Would you be so kind to try and sort out/fill in/enhance/comment my options?
Option 1 as I see it:

I imagine I will have to buy a replacement kit (all hardware incl M/C and all/most of the piping).
Are these 1960 brakes 7" or 8" par default? I forgot to measure them while in the garage :oops:

Advantage: simple, quick work. Bolt-on, bleed and forget (for a while).
Minus: weak brakes while driving, constant worries at the Swedish MOT about uneven brakes

Who sells a complete 7" (or 8") kit?
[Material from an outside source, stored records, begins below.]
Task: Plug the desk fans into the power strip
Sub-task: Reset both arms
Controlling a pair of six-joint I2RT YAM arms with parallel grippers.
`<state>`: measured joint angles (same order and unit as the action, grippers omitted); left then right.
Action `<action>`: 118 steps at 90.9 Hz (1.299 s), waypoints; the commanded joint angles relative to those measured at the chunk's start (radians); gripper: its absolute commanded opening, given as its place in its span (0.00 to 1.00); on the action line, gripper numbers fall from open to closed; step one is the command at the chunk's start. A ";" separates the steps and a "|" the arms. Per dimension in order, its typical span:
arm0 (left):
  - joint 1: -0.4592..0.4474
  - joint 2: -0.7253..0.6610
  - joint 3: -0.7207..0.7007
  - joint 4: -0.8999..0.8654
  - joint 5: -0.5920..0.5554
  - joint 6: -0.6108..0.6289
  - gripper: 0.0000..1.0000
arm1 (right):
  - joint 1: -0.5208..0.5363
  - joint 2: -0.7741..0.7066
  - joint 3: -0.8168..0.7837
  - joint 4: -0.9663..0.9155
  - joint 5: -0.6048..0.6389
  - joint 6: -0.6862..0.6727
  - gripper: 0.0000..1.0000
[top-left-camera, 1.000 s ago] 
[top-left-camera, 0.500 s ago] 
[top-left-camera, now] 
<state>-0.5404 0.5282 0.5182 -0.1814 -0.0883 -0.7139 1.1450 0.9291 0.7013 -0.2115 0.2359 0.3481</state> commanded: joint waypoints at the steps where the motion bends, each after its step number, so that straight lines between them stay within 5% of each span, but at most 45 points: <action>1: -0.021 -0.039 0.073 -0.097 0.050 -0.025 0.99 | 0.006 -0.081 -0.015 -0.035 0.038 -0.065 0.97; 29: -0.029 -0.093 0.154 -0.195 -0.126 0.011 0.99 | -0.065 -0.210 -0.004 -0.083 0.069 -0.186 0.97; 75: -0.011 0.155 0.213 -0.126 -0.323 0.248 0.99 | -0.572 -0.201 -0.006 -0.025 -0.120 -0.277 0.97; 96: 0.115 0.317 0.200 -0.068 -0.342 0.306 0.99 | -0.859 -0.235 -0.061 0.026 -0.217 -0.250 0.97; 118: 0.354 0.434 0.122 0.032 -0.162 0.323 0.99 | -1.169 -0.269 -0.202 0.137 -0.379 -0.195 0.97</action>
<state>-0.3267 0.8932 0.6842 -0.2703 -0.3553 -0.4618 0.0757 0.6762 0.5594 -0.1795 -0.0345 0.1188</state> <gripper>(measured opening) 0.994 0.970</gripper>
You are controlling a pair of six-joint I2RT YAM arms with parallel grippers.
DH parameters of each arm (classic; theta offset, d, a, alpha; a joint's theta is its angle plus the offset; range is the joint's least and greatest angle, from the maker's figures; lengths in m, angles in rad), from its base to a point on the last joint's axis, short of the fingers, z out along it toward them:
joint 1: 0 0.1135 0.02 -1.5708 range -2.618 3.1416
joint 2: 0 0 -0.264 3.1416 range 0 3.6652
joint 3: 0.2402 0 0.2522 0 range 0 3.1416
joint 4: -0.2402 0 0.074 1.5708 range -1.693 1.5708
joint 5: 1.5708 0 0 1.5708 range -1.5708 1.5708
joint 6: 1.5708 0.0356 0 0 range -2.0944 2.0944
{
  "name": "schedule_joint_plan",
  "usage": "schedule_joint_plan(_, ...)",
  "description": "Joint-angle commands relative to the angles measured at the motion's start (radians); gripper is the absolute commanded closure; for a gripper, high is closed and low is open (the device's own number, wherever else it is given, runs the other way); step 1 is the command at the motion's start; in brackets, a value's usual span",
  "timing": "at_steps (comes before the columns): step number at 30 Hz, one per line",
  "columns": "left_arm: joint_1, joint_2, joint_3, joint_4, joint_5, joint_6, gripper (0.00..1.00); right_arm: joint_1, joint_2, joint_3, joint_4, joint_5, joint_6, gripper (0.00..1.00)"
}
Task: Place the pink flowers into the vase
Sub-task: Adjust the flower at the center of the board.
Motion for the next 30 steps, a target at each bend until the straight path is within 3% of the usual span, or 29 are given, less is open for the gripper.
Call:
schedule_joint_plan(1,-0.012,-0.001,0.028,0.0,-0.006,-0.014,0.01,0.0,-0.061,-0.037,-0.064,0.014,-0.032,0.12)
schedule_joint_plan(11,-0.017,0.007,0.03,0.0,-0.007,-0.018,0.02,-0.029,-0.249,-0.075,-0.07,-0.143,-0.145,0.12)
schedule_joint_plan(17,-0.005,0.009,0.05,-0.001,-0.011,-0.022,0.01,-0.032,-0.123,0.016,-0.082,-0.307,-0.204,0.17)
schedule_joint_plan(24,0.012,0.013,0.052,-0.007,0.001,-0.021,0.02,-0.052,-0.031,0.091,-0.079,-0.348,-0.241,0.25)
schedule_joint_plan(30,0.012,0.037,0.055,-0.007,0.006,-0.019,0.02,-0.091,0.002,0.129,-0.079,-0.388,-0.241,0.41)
Experiences with the kit?

Option 2:

Install larger drums if these are 7"

Advantage: better brakes, almost as quick/simple (?), bleed & forget (for a while).
Minus: non-original parts on car, where to get 8" spares in the future, almost equally shoddy braking and same MOT worries.

Who sells size conversion kits? Experiences?

Option 3:

Fitting a disc system in front, keeping rear drums.

Advantage: better brakes still, even without servo. Semi-bleed & forget, only rear drums to worry about at MOT, apart from normal (easy) service of front.
Minus: probably expensive, not so easy to install, hard to find spares if "donor" is exotic (this is Sweden).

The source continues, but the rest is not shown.